On Tue, 25 Sep 2012, Tim Jenness wrote:
> On Tue, Sep 25, 2012 at 9:48 AM, Peter W. Draper
> <[log in to unmask]> wrote:
>> On Mon, 24 Sep 2012, Tim Jenness wrote:
>>
>>> I can't get GAIA to build on mountain lion because the compiler can't
>>> find the X11 include files in /usr/X11/include. AC_PATH_X is used but the
>>> output from that search never makes its way into CFLAGS so the compiler
>>> never knows where to find X11.
>>>
>>> We had this fixed for most of Starlink with 8671b224a79 but I'm not really
>>> sure where to put $X_CFLAGS in the GAIA build since it doesn't really use
>>> automake (Linux and Lion have a soft link for X11 in /usr/include which is
>>> why it always used to work but Mountain Lion no longer puts it in
>>> /usr/include and is about to move it out of /usr completely to /opt/X11 but
>>> that's a different patch).
>>
>>
>>> Is XINCLUDES the equivalent of X_CFLAGS?
>>
>>
>> Probably, but it looks like that is always set by the tcl.m4 macros so
>> that may not actually work.
>>
>
> but as far as I can tell the AC_PATH_X macros in the GAIA build aren't
> doing anything useful since no-one actually uses the variables set by
> those macros.
>
>> If I where you I'd go to the Tk source and change tcl.m4 so that these
>> two directories are included in the search path for X includes.
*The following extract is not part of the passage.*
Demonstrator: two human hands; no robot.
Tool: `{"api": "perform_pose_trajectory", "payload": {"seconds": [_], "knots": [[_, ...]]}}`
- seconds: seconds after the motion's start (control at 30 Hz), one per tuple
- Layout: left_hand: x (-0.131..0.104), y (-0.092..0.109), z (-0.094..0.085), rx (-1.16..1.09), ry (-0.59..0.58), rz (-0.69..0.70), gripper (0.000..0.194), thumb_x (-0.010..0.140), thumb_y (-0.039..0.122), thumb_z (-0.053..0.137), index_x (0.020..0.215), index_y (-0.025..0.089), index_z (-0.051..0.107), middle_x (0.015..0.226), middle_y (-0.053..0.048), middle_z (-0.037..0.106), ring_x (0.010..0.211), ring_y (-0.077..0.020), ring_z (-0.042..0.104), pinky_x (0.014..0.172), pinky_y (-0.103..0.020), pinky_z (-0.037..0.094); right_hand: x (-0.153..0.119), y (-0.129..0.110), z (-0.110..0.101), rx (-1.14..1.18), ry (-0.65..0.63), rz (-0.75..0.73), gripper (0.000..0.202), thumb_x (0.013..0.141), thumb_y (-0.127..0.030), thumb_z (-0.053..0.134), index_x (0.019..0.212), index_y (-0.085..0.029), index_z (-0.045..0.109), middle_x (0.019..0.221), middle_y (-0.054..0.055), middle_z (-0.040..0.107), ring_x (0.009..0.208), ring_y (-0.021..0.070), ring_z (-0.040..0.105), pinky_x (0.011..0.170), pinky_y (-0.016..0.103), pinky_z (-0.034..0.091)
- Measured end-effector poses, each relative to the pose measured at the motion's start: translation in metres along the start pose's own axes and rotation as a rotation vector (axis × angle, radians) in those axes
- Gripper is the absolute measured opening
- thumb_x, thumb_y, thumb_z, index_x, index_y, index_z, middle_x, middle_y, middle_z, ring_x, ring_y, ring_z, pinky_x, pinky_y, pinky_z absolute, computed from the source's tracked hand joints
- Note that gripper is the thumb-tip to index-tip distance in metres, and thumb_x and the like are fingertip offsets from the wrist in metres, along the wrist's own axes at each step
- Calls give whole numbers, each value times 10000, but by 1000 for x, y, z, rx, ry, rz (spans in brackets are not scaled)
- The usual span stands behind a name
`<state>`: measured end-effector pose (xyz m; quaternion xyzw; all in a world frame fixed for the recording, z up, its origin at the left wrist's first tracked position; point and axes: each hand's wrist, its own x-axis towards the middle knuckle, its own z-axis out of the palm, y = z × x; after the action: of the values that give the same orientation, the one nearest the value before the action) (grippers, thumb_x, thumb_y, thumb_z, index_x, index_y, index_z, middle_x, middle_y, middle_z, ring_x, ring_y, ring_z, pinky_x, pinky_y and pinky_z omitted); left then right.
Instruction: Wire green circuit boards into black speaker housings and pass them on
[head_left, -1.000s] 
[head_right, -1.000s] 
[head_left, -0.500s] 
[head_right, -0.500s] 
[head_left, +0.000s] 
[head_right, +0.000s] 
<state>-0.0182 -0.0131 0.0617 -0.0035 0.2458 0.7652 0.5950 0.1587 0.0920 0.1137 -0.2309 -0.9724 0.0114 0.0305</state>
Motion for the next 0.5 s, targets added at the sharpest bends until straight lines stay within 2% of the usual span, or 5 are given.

You'd
>> then need to regenerate the configure scripts and rebuild Tk.
>> Re-configuring Skycat and GAIA should then make use of this.
>>
>
> So in order for GAIA to know where the X include path is I need to hack
> Tcl/Tk?
Yes. Skycat and GAIA use the Tcl/Tk macros for X11 configuration.
At least that seems to work after all.
Cheers,
Peter.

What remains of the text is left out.